The classic template is a great start, but AI can help you pressure-test it and generate variations that sharpen the focus. The goal is to move from a generic observation to a specific, human-centered insight that demands a creative solution.

Use this prompt to guide your team in crafting a definitive POV:

  • Prompt: `Synthesize the following information into three distinct, actionable Point-of-View statements. Each statement must follow the format: “[User Persona] needs a way to [User’s Need] because [Surprising Insight].”
    • User Persona: [e.g., Busy working parent]
    • Observed Frustration: [e.g., Spends too much time planning healthy meals]
    • Key Insight: [e.g., They don’t trust generic recipes and spend hours cross-referencing nutrition blogs for their child’s specific allergies]`

The AI will generate variations like:

  1. The busy working parent needs a way to instantly generate safe meal plans because they don’t trust generic recipes and waste hours cross-referencing blogs for their child’s specific allergies.
  2. The busy working parent needs a way to automate their grocery list based on meal plans because the mental load of translating recipes to shopping items is the biggest barrier to starting.
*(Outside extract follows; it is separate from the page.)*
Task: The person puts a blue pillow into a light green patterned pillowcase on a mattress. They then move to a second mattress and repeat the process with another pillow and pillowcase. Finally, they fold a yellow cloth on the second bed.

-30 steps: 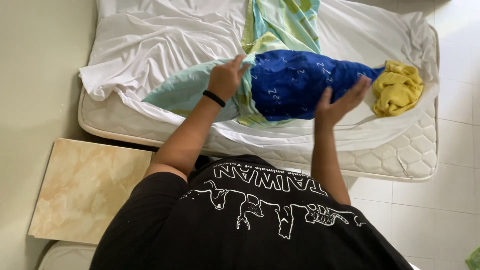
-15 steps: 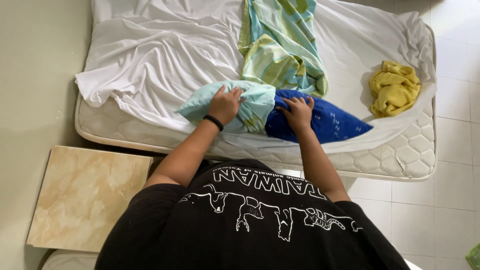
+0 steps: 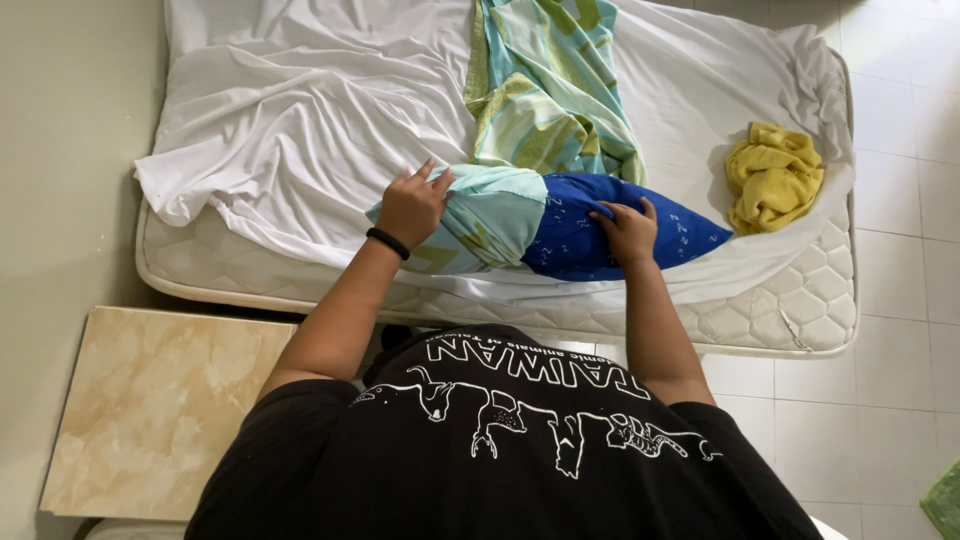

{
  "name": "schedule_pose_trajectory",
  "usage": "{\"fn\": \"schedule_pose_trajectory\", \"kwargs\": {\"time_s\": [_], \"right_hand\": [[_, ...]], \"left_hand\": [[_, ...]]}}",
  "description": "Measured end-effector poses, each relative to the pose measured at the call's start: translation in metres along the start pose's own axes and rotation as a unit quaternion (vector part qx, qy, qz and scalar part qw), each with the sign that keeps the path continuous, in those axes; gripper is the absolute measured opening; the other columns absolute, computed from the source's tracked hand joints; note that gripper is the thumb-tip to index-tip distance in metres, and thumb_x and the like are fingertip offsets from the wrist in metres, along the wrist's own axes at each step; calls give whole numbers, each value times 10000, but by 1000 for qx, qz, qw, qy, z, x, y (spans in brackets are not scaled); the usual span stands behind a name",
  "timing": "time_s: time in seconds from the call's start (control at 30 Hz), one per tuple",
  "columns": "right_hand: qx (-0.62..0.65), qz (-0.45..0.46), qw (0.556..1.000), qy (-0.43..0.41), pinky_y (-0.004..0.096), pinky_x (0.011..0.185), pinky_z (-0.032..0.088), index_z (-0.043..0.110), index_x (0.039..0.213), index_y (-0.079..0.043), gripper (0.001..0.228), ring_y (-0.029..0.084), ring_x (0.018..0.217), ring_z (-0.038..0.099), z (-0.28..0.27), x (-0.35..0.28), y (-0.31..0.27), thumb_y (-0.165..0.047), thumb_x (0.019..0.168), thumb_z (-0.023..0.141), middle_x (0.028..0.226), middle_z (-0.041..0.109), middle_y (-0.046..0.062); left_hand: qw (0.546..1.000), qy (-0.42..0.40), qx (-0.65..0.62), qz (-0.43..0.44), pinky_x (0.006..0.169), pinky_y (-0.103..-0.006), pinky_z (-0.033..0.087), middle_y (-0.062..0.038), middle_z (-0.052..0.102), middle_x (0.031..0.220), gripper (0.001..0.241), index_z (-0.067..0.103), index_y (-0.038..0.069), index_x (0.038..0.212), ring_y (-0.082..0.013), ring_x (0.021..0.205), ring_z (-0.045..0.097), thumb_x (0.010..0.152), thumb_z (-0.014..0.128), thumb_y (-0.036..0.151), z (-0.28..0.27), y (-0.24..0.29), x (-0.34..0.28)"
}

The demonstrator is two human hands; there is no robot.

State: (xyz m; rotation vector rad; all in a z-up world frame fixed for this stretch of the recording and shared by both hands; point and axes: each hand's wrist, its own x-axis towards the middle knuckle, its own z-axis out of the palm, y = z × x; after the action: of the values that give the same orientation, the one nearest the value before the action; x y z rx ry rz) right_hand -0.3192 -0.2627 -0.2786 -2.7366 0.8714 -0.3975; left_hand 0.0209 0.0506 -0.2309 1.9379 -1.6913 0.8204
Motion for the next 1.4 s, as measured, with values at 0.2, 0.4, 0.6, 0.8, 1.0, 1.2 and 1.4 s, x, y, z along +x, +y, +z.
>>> {"fn": "schedule_pose_trajectory", "kwargs": {"time_s": [0.2,0.4,0.6,0.8,1.0,1.2,1.4], "right_hand": [[-2,2,996,-86,535,1197,242,534,1502,-238,597,300,1360,511,-42,21,-105,-536,990,609,1554,511,15],[13,-24,988,-149,528,1264,137,225,1657,-129,1305,333,1564,227,-18,40,-173,-639,639,863,1693,273,142],[-102,-1,984,-145,461,1051,379,407,1534,-246,1160,268,1248,535,27,48,-133,-767,573,793,1251,584,28],[-92,6,989,-119,440,1009,427,546,1411,-237,993,254,1180,546,30,38,-120,-709,582,822,1173,573,17],[24,5,974,-224,599,1161,301,331,1624,-174,1154,385,1418,352,-7,40,-143,-535,662,856,1496,407,128],[-33,11,965,-260,684,1221,98,180,1665,-73,1203,407,1566,42,-7,31,-174,-260,684,851,1737,107,74],[-49,-34,986,-152,509,1238,188,518,1515,-271,751,113,1518,333,19,9,-142,-242,807,768,1581,475,-170]], "left_hand": [[996,-37,68,-47,751,-357,573,45,655,686,255,664,253,1134,-177,748,722,1013,542,441,15,13,8],[997,-53,1,-54,860,-392,527,22,658,675,249,595,245,1086,-184,703,717,1016,523,473,30,56,33],[969,-188,-76,-138,1168,-640,191,-44,765,1086,407,646,263,1172,-277,1235,637,963,579,606,14,37,19],[952,-244,-27,-182,1159,-733,143,-37,634,1348,835,581,233,1365,-310,1324,510,705,763,711,-23,12,-6],[918,-318,-46,-234,1154,-697,159,-110,618,1403,896,419,127,1514,-308,1262,591,888,609,739,-25,-8,-30],[972,-194,-3,-134,1152,-697,118,-125,708,1314,782,546,90,1474,-267,1172,657,1036,362,711,5,-17,-55],[989,-130,12,-65,1190,-669,163,-114,782,1098,775,691,54,1235,-253,1032,714,1035,341,716,8,-58,-84]]}}
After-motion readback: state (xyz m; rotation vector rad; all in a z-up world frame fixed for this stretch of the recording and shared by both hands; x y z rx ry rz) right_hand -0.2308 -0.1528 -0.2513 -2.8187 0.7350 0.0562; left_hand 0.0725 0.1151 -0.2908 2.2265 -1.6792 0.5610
This transforms a vague goal (“help parents with meals”) into a sharp, testable challenge (“automate the translation from recipe to shopping list”). Your team now has a clear, focused direction for ideation, grounded in a deep understanding of the user’s real struggle.

Igniting Innovation: Advanced Prompts for the “Ideate” Phase

The “Ideate” phase is where many workshops hit a wall. You’ve empathized with the user and defined the problem, but the pressure to generate brilliant solutions can be paralyzing. The blank whiteboard stares back, and the team defaults to safe, predictable ideas. How do you break this inertia and unlock truly novel concepts? The secret lies in using AI not just as a generator, but as a structured provocateur—a tool that can systematically dismantle creative blocks and force new perspectives.
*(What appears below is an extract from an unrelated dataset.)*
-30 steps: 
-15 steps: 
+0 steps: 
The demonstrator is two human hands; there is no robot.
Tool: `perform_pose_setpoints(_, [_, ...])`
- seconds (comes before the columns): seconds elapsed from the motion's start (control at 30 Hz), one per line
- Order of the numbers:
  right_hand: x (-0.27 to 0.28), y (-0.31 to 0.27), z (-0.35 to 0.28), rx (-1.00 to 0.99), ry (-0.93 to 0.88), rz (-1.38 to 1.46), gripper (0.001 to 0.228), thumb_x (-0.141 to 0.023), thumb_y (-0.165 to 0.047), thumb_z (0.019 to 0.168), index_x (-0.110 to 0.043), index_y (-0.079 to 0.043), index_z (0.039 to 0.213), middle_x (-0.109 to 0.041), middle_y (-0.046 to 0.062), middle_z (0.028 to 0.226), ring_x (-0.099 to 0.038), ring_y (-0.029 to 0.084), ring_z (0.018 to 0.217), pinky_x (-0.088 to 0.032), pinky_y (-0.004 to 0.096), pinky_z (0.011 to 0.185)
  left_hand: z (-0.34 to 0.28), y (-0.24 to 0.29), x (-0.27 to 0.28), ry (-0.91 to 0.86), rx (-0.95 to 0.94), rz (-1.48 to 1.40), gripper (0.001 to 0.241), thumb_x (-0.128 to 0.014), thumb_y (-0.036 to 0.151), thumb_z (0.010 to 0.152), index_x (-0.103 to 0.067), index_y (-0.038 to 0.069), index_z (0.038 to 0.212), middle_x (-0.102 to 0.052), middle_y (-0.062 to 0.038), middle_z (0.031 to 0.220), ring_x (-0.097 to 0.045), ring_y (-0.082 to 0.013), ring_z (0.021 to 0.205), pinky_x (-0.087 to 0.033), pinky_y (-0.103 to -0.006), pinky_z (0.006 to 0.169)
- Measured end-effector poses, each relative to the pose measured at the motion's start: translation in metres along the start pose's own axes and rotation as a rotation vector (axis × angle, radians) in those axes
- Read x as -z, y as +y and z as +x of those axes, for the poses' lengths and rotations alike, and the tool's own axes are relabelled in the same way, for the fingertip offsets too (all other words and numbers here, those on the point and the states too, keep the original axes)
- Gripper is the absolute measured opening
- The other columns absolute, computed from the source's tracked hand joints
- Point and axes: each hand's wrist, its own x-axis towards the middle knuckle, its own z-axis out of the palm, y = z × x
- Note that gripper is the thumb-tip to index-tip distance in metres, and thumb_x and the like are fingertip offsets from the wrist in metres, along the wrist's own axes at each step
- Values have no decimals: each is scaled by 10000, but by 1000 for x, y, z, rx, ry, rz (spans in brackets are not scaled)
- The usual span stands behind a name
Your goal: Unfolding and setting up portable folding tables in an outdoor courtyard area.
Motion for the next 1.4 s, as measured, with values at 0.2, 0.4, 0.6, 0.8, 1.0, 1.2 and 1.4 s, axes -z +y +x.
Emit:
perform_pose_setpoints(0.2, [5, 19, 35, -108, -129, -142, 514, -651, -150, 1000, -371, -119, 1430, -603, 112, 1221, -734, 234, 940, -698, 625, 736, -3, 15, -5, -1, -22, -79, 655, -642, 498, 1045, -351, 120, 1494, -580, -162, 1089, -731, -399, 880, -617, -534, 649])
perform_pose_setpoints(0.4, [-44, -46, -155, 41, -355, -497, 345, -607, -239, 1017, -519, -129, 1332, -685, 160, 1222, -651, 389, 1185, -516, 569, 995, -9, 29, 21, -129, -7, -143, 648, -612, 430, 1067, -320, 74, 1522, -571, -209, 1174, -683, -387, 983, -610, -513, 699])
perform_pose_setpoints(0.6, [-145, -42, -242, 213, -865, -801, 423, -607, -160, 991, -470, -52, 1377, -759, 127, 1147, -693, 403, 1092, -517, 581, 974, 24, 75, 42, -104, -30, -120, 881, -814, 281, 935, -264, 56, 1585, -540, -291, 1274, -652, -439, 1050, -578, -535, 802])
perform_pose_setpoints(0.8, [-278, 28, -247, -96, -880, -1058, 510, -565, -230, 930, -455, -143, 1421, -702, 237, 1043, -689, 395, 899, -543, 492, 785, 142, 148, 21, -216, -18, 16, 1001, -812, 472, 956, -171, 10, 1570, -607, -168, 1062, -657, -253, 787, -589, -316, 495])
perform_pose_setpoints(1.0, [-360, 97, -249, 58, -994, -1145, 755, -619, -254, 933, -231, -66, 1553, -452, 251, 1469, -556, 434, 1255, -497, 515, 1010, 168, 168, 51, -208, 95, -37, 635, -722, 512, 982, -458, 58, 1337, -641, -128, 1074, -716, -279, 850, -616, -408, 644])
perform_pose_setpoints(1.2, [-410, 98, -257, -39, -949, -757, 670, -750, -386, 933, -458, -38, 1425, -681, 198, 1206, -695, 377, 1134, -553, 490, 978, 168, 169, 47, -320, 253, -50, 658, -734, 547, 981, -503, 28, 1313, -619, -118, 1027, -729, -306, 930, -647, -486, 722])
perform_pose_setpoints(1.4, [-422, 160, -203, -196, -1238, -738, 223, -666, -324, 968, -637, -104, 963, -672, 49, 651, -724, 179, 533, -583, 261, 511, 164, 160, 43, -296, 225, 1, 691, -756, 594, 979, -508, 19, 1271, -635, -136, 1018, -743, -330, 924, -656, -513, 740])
Breaking the Ice with “Bad Ideas”

Creativity is a muscle; it needs to be warmed up. One of the most effective ways to do this is by intentionally generating terrible ideas. This technique, often called “reverse brainstorming,” dismantles the fear of judgment that stifles so many great ideas before they’re even spoken. When the goal is to be absurd, the pressure vanishes, and laughter follows. More often than not, a truly terrible idea contains a kernel of a brilliant one.

Instead of asking your team to brainstorm good solutions, use AI to generate a list of intentionally awful ones. This gets everyone laughing and thinking outside the box. Here are some prompts to get you started:

  • Prompt for Absurdity: "Generate 10 intentionally terrible, impossible, or hilarious solutions for helping busy parents plan weekly meals. Focus on ideas that create more work, increase stress, or are physically impossible. For example: 'An app that requires users to scan every grocery item with a separate barcode scanner that only works underwater.'"
  • Prompt for Friction: "Brainstorm 15 ways to make the user experience for a new banking app as frustrating and confusing as possible. Think about adding unnecessary steps, confusing language, and unpredictable outcomes. For instance: 'A button that randomly changes its function every 5th click.'"
  • Prompt for Inversion: "List 10 features for a fitness app that would actively discourage users from exercising. Ideas should be based on common user pain points like guilt, boredom, or complexity. Example: 'A feature that sends a public notification to all your contacts when you miss a workout goal.'"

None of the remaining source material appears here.